Which lines below include "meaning"? Copy them all.

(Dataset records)
----

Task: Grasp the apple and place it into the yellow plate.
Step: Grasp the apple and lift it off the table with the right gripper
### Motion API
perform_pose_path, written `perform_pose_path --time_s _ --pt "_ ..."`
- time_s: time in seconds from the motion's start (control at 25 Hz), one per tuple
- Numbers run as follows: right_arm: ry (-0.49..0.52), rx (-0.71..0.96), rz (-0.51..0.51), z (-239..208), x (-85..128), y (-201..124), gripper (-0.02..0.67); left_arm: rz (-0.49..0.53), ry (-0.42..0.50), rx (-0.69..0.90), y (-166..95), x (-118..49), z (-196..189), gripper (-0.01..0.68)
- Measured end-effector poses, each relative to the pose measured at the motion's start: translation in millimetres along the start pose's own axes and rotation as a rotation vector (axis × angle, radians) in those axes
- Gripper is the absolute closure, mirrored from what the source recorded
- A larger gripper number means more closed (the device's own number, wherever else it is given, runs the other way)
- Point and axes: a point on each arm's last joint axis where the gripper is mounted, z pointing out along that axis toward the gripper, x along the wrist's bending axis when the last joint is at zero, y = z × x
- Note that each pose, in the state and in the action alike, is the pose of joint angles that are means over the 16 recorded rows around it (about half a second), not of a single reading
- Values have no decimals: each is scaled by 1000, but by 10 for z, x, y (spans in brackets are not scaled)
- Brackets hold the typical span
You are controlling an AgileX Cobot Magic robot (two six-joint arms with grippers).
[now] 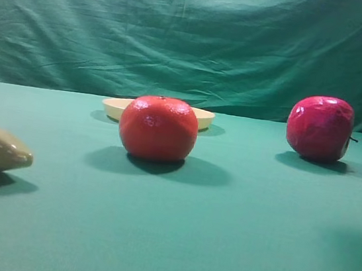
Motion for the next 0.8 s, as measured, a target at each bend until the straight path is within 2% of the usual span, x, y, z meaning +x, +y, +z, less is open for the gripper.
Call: perform_pose_path --time_s 0.24,0.36,0.48,0.8 --pt "-19 77 -4 327 -63 110 106 0 0 0 0 0 0 516" --pt "-37 107 -5 486 -98 122 29 0 0 0 0 0 0 516" --pt "-55 133 -8 654 -131 114 4 0 0 0 0 0 0 516" --pt "-82 168 -12 1000 -185 87 48 0 0 0 0 0 0 516"
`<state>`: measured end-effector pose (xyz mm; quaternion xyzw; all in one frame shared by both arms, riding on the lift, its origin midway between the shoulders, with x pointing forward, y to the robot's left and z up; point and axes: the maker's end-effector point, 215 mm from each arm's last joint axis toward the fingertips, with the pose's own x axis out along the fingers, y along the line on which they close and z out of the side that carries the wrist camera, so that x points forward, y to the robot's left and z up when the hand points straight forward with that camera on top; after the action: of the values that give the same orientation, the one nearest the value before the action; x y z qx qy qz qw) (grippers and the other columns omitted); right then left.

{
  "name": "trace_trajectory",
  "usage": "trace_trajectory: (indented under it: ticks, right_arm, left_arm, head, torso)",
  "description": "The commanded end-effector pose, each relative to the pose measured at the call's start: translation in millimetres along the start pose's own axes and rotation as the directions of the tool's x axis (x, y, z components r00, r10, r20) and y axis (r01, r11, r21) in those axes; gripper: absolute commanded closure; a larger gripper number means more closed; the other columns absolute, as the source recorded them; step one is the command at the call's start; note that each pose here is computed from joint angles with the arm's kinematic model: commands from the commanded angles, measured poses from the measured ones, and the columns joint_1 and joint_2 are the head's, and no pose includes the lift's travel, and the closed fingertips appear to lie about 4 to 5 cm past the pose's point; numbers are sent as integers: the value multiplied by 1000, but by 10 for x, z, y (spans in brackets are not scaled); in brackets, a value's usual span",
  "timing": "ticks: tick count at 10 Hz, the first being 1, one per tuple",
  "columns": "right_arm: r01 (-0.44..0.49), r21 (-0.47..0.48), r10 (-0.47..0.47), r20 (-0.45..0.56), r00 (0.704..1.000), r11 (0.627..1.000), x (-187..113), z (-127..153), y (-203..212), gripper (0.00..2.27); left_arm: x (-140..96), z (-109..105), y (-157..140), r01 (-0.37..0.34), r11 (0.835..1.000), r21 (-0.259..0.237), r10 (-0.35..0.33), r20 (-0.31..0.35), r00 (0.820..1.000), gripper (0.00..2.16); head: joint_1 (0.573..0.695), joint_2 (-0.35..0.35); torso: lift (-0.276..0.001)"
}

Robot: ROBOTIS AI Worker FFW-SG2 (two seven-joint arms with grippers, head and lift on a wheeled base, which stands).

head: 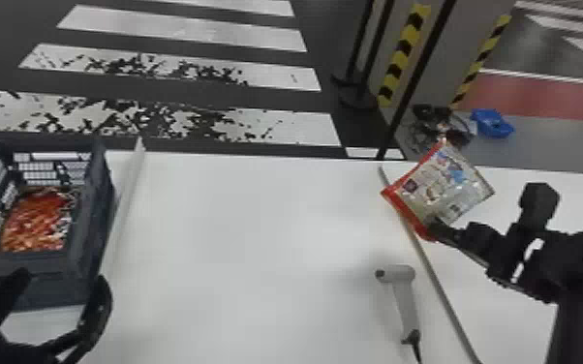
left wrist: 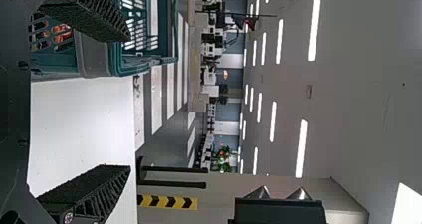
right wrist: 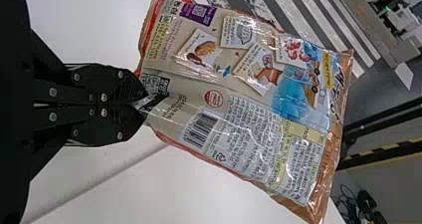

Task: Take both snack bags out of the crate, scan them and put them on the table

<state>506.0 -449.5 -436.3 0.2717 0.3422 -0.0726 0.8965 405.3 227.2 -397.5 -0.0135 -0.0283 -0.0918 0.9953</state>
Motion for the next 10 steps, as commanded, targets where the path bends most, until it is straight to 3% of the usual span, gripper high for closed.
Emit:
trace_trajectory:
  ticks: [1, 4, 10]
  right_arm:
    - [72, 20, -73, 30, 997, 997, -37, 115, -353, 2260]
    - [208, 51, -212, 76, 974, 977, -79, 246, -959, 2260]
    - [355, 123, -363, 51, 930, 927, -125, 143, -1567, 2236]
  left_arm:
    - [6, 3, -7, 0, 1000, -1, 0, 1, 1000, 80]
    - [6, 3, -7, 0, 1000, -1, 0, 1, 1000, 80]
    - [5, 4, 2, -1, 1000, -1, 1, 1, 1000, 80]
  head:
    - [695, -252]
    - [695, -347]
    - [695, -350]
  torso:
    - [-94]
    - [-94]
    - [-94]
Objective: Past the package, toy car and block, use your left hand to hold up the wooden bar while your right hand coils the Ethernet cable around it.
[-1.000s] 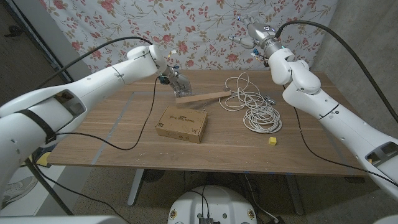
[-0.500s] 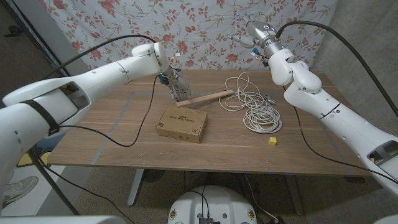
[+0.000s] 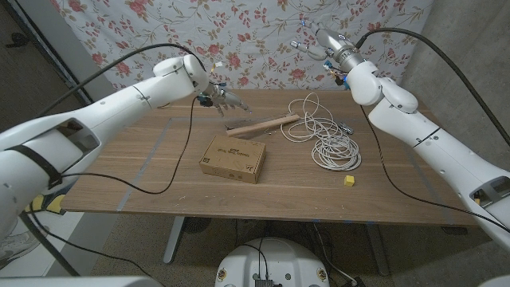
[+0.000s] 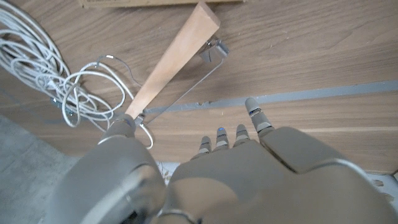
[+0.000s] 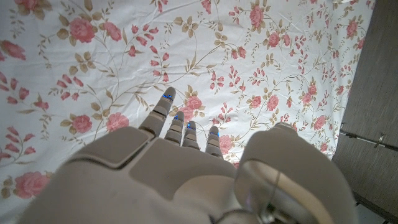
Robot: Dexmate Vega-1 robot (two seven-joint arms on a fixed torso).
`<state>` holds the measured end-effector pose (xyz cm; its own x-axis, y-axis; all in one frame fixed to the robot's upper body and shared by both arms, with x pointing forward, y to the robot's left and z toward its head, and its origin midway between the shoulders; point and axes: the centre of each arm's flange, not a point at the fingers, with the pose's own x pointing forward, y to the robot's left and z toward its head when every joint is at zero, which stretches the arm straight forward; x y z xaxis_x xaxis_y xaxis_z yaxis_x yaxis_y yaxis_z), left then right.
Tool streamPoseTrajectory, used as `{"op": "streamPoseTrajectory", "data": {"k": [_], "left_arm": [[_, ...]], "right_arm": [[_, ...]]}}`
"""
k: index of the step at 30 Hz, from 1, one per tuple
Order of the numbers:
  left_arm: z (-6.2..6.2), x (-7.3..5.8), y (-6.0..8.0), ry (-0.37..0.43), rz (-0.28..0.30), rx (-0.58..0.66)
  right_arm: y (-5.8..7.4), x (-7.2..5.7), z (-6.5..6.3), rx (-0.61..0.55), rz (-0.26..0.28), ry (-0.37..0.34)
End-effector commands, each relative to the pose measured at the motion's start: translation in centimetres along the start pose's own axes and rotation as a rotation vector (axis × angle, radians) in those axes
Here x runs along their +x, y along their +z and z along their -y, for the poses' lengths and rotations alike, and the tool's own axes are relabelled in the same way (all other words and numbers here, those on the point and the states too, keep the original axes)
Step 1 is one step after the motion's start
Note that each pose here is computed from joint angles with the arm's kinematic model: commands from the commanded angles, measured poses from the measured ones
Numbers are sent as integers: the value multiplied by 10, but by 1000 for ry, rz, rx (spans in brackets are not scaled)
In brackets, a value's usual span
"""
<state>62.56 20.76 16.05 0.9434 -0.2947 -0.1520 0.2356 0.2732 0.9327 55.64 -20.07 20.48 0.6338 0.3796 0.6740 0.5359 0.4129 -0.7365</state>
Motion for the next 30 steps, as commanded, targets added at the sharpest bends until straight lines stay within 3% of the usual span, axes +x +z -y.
{"op": "streamPoseTrajectory", "data": {"k": [1,6,14,19,23,25,27,30], "left_arm": [[-1,-58,-26,490,324,-324],[7,-68,-34,580,453,-399],[18,-68,-47,587,631,-540],[22,-68,-51,604,686,-575],[26,-68,-53,596,731,-617],[30,-66,-54,598,776,-679],[32,-62,-56,601,791,-707],[34,-54,-61,599,798,-754]], "right_arm": [[-32,8,-8,526,100,134],[-44,11,-22,729,143,170],[-65,10,-51,1045,145,181],[-71,9,-56,1137,161,160],[-77,9,-60,1209,159,117],[-83,6,-65,1253,105,54],[-86,4,-71,1275,87,12],[-85,5,-84,1307,108,-43]]}}
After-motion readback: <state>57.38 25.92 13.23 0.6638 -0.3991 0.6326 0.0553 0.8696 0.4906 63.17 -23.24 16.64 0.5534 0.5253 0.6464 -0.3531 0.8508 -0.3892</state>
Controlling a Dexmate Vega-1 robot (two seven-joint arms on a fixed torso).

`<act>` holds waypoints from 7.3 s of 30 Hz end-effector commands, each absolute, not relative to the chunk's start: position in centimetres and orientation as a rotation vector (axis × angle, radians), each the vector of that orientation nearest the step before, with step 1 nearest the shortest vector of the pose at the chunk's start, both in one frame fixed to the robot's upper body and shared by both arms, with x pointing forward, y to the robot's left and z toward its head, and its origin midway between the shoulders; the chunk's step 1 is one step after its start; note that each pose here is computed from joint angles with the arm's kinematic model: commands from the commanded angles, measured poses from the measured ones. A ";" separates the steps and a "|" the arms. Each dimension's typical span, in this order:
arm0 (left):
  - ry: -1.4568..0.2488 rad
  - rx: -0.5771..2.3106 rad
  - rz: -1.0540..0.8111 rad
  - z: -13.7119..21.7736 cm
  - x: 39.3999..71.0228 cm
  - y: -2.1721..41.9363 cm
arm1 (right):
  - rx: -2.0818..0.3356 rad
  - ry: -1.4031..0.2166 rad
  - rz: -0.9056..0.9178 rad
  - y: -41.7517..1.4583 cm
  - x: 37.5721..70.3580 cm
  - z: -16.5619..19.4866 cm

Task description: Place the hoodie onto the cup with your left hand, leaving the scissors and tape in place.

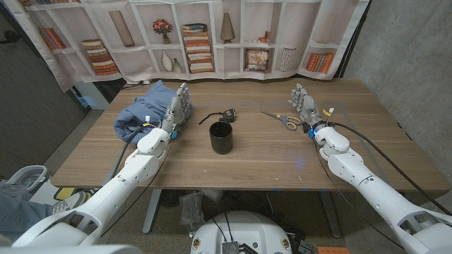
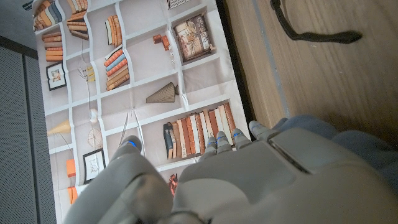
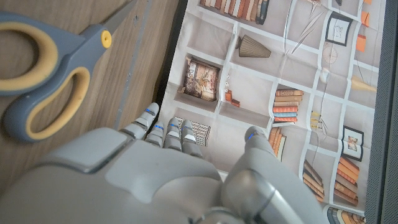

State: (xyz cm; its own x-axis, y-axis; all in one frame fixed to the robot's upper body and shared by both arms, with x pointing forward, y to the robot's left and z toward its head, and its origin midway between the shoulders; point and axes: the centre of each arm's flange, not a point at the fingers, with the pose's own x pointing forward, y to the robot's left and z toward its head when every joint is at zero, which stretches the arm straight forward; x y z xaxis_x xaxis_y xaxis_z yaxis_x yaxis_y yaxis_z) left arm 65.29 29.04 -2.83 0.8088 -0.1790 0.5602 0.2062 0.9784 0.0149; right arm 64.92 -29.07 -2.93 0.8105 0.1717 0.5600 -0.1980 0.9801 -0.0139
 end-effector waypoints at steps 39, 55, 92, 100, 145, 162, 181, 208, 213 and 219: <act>-0.621 0.005 -0.277 -1.5 62.8 27.1 | 0.069 -0.626 0.187 -29.8 64.2 -2.9; -0.630 0.010 -0.325 -2.4 61.8 25.8 | 0.064 -0.626 0.187 -30.4 64.2 -2.9; -0.676 0.097 -0.332 -3.7 57.6 24.8 | 0.073 -0.633 0.176 -31.7 63.9 -3.5; -0.688 0.093 -0.311 -4.2 56.3 25.5 | 0.071 -0.637 0.181 -31.8 63.7 -3.4; -0.748 0.140 -0.195 -3.5 52.1 31.9 | 0.069 -0.635 0.192 -31.6 63.6 -3.0; -0.769 0.189 -0.164 -1.7 50.9 33.6 | 0.063 -0.631 0.199 -31.2 63.7 -3.1; -0.790 0.212 -0.120 -1.6 50.1 34.8 | 0.058 -0.651 0.206 -31.0 63.4 -2.4; -0.844 0.321 0.003 -0.8 50.0 36.0 | 0.068 -0.659 0.203 -30.6 63.8 -1.9; -0.854 0.335 0.021 -0.4 49.9 36.3 | 0.065 -0.657 0.204 -30.4 64.0 -1.9; -0.863 0.335 0.054 -0.4 50.0 36.8 | 0.070 -0.651 0.203 -30.1 64.3 -1.9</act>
State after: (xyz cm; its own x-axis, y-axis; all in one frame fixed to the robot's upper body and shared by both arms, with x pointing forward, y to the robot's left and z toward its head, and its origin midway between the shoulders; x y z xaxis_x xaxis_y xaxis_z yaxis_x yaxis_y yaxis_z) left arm 49.96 36.11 -0.70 0.6678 -0.1212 0.7344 -0.1287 0.9530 0.2742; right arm 63.85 -30.58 -1.91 0.7727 0.1632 0.6134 -0.2067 0.9784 0.0000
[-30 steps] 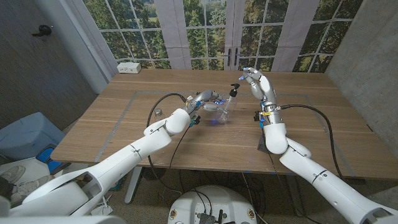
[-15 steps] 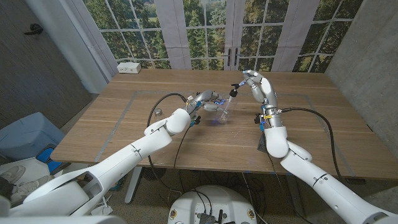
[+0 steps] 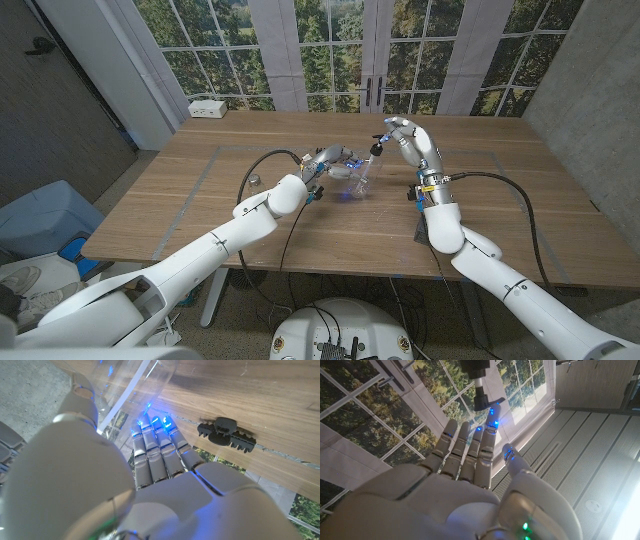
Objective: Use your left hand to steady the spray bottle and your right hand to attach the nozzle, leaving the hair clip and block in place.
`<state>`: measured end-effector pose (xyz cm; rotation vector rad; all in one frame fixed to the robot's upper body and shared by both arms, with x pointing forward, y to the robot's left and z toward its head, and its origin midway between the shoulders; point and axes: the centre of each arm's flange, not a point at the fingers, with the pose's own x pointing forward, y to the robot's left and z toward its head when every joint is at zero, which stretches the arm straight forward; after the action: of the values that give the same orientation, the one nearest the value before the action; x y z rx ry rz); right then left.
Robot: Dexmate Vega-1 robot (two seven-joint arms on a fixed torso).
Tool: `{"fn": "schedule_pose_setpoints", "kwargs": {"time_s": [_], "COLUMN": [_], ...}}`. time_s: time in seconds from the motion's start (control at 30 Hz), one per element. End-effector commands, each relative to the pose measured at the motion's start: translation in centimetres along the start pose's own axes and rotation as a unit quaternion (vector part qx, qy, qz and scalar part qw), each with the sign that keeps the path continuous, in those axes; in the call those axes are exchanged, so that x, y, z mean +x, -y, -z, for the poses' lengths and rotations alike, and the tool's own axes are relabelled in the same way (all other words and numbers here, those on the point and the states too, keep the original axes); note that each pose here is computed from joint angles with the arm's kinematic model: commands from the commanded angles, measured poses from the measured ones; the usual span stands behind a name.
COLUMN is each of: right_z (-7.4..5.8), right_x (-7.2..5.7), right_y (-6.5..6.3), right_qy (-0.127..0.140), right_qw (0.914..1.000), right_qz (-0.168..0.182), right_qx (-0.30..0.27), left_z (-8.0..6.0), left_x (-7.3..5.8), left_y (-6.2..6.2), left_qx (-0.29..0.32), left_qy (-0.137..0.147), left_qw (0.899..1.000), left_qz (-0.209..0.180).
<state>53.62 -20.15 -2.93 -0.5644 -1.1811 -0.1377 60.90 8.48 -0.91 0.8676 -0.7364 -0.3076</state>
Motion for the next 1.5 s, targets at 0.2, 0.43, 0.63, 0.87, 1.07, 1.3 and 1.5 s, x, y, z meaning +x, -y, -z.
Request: {"fn": "schedule_pose_setpoints", "kwargs": {"time_s": [0.2, 0.43, 0.63, 0.87, 1.07, 1.3, 1.5], "right_z": [0.3, 0.1, 0.3, 0.9, 1.1, 1.2, 1.4], "right_x": [1.2, 1.4, 1.6, 1.2, 1.0, 0.7, 0.4], "right_y": [-0.9, -0.9, -0.9, -0.8, -0.4, -0.1, 0.1], "right_qy": [-0.012, -0.010, -0.017, -0.037, -0.048, -0.054, -0.064], "right_qw": [0.9997, 0.9998, 0.9995, 0.9987, 0.9977, 0.9971, 0.9953], "right_qz": [-0.016, -0.016, -0.019, -0.018, -0.007, 0.017, 0.039], "right_qx": [-0.009, -0.008, -0.019, -0.032, -0.047, -0.052, -0.061], "left_z": [0.1, 0.2, 0.2, 0.2, 0.2, 0.2, 0.3], "left_x": [0.3, 0.6, 0.5, 0.1, 0.0, 0.1, 0.2], "left_y": [-0.1, -0.1, -0.2, -0.4, -0.4, -0.4, -0.5], "left_qx": [0.003, 0.004, 0.002, -0.001, -0.001, -0.003, -0.006], "left_qy": [0.000, -0.001, 0.001, 0.002, 0.004, 0.003, 0.004], "left_qw": [1.000, 1.000, 1.000, 1.000, 1.000, 1.000, 1.000], "left_qz": [0.007, 0.012, 0.007, -0.001, -0.004, -0.005, -0.010]}}
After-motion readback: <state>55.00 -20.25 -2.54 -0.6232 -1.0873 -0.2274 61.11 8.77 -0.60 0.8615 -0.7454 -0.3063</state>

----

▶ _EXERCISE OUTPUT_
Motion for the next 0.8 s, as measured, a target at each bend until the straight path is within 2% of the usual span, x, y, z meaning +x, +y, +z, less is open for the gripper.
Motion for the next 1.5 s, targets at 0.2, 0.43, 0.63, 0.87, 1.07, 1.3 and 1.5 s, x, y, z meaning +x, -y, -z.

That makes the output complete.